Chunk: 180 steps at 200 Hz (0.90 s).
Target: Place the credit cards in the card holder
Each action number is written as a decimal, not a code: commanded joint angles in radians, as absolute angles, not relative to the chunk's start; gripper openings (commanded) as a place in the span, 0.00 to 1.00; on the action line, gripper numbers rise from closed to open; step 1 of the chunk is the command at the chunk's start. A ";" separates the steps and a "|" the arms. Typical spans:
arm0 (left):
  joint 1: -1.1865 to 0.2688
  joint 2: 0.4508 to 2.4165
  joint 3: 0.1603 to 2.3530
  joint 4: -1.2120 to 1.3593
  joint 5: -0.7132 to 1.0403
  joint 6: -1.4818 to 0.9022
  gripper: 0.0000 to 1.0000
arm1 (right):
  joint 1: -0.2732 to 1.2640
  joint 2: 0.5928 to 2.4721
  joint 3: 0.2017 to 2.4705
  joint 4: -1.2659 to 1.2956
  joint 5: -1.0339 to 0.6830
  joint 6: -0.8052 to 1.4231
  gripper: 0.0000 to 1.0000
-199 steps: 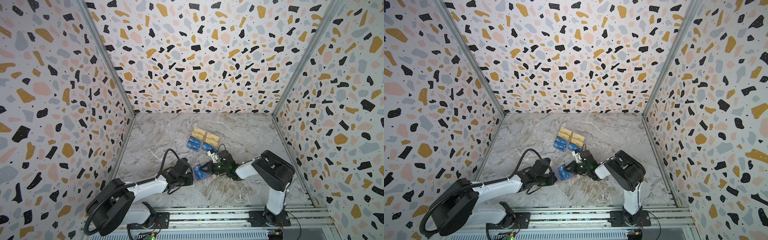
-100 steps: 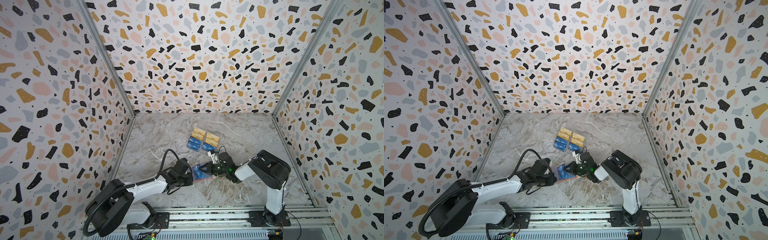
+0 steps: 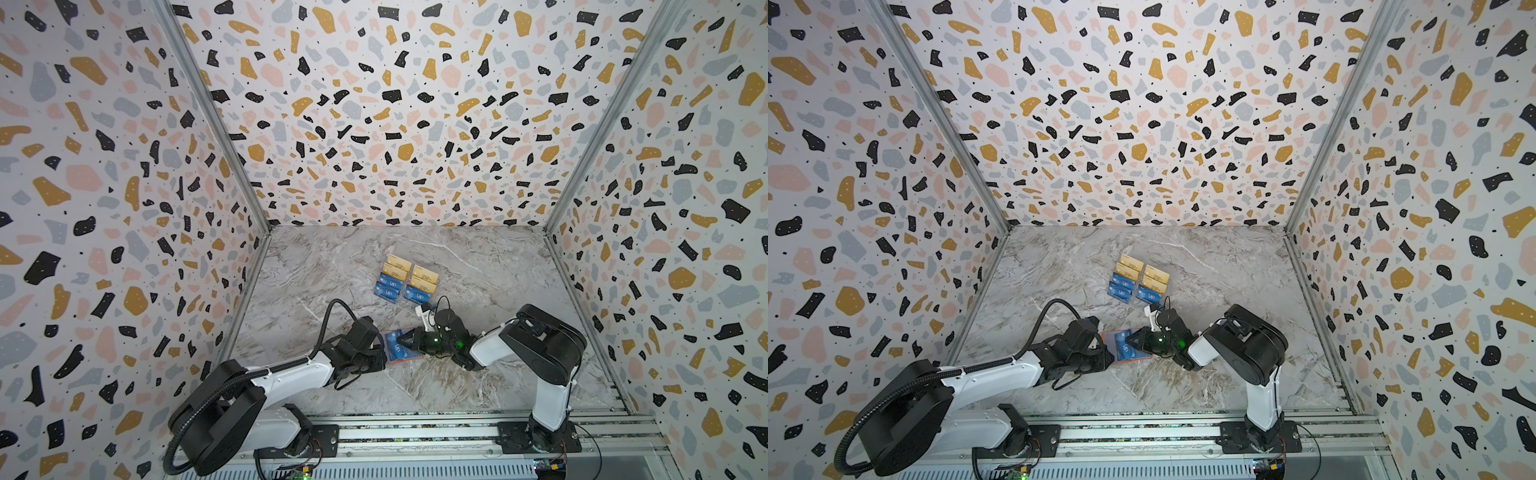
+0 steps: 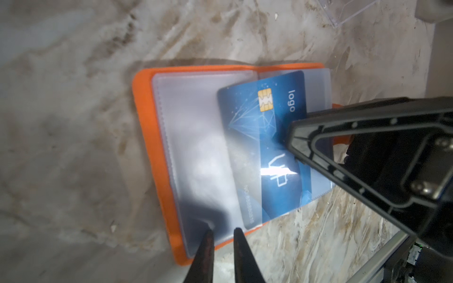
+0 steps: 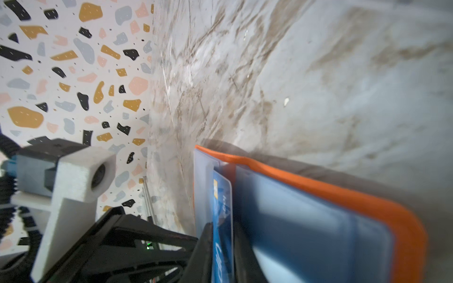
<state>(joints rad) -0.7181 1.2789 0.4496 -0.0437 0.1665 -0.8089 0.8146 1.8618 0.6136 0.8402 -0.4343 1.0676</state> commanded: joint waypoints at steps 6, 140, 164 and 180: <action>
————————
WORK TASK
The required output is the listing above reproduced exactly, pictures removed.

YOUR SOLUTION
Chunk: 180 steps at 200 Hz (0.90 s).
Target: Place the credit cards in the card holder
Each action number is written as a decimal, not a code: commanded joint angles in radians, as absolute angles, not relative to the chunk's start; gripper openings (commanded) as a place in the span, 0.00 to 1.00; on the action line, gripper numbers rise from closed to open; step 1 of the chunk is the command at the chunk's start. A ";" separates the steps and a "|" the arms. Typical spans:
arm0 (left):
  joint 1: -1.1865 to 0.2688
  joint 2: 0.4508 to 2.4165
  joint 3: 0.1603 to 2.3530
  joint 4: -1.2120 to 1.3593
  joint 5: -0.7132 to 1.0403
  joint 6: -1.4818 to 0.9022
  gripper: 0.0000 to 1.0000
arm1 (right):
  joint 1: -0.2732 to 1.2640
  joint 2: 0.5928 to 2.4721
  joint 3: 0.2017 to 2.4705
  joint 4: -1.2659 to 1.2956
  joint 5: -1.0339 to 0.6830
  joint 6: -0.8052 to 1.4231
  gripper: 0.0000 to 1.0000
-199 steps: 
-100 steps: 
+0 steps: 
+0 steps: 
+0 steps: 
<state>(joints rad) -0.7181 1.2789 0.4496 -0.0437 0.1665 -0.8089 0.8146 1.8618 0.6136 0.8402 -0.4343 1.0676</state> commanded: joint waypoints at steps 6, 140, 164 and 180: <action>

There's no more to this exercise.